What you will learn: how a large Go project organizes itself as a single module, how it adds and pins dependencies, the four different ways it generates code, and the CI gate that ties dependencies and codegen together so nothing drifts.

If you’re new to Go, here’s the one-paragraph mental model. A Go module is a versioned unit of code identified by an import path, with its dependency graph pinned in two files: go.mod declares requirements, go.sum records cryptographic hashes of every version. We’ll ground all of this in a real production system — multigres (“Vitess for Postgres”) — which is one module containing many packages and many binaries. For the language-level fundamentals of import paths and go.mod/go.sum semantics, see Packages, Modules & Imports. This page is about the operational side: how a project this size adds dependencies, generates code, and verifies the whole thing in CI.


Everything begins with one go.mod at the repo root, and it’s short:

go.mod
module github.com/multigres/multigres
go 1.25

Every package lives under go/ and shares this one import-path prefix — for example github.com/multigres/multigres/go/common/parser/ast. There is no nested go.mod for the individual services: multigateway, multipooler, pgctld, and multiorch are all packages in the same module. The companion go.sum is hundreds of module version hash triples covering every direct and transitive dependency.

There is no vendor/ directory. Builds resolve dependencies from the Go module cache — downloaded via the module proxy on first build — rather than from a checked-in copy of third-party source.

One consequence is worth internalizing: you cannot build a clean checkout fully offline, because the first build needs network access to populate the module cache. Reproducibility comes from two mechanisms working together:

  1. go.sum hash-pins every Go module version, so a tampered download is rejected.
  2. SHA256-pinned native tool downloads (covered in Supply chain below).

That’s the trade-off versus vendoring: a smaller repo with no committed third-party source, but a dependency on the proxy and cache being reachable.

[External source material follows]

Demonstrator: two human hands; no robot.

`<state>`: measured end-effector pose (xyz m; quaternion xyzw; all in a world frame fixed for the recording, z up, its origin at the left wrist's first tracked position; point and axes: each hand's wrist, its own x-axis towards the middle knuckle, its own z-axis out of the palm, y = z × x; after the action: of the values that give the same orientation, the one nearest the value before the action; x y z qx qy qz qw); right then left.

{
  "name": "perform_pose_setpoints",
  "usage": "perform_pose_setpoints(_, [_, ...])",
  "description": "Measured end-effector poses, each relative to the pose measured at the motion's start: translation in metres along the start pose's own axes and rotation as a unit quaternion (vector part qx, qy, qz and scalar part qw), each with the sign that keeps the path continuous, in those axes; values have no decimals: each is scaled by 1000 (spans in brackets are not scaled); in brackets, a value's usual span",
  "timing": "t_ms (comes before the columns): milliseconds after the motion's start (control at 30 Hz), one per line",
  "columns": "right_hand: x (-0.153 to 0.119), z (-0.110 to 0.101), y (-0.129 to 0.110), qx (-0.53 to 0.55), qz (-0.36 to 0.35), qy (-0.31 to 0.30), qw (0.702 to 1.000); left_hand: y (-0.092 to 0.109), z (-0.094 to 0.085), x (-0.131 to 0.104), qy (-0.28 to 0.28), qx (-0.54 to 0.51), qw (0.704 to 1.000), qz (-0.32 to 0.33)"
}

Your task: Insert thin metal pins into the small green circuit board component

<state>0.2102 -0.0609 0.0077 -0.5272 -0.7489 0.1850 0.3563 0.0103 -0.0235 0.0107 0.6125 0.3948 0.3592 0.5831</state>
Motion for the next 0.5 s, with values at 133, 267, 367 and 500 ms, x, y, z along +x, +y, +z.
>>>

In go.mod, require blocks list dependencies. A trailing // indirect comment marks a dependency you don’t import directly — it’s pulled in transitively, or it’s a tool dependency:

go.mod
require (
github.com/davecgh/go-spew v1.1.2-0.20180830191138-d8f796af33cc // indirect
github.com/pmezard/go-difflib v1.0.1-0.20181226105442-5d4384ee4fb2 // indirect
gopkg.in/yaml.v3 v3.0.1
)

Note that yaml.v3 has no // indirect marker: it’s imported directly somewhere under go/.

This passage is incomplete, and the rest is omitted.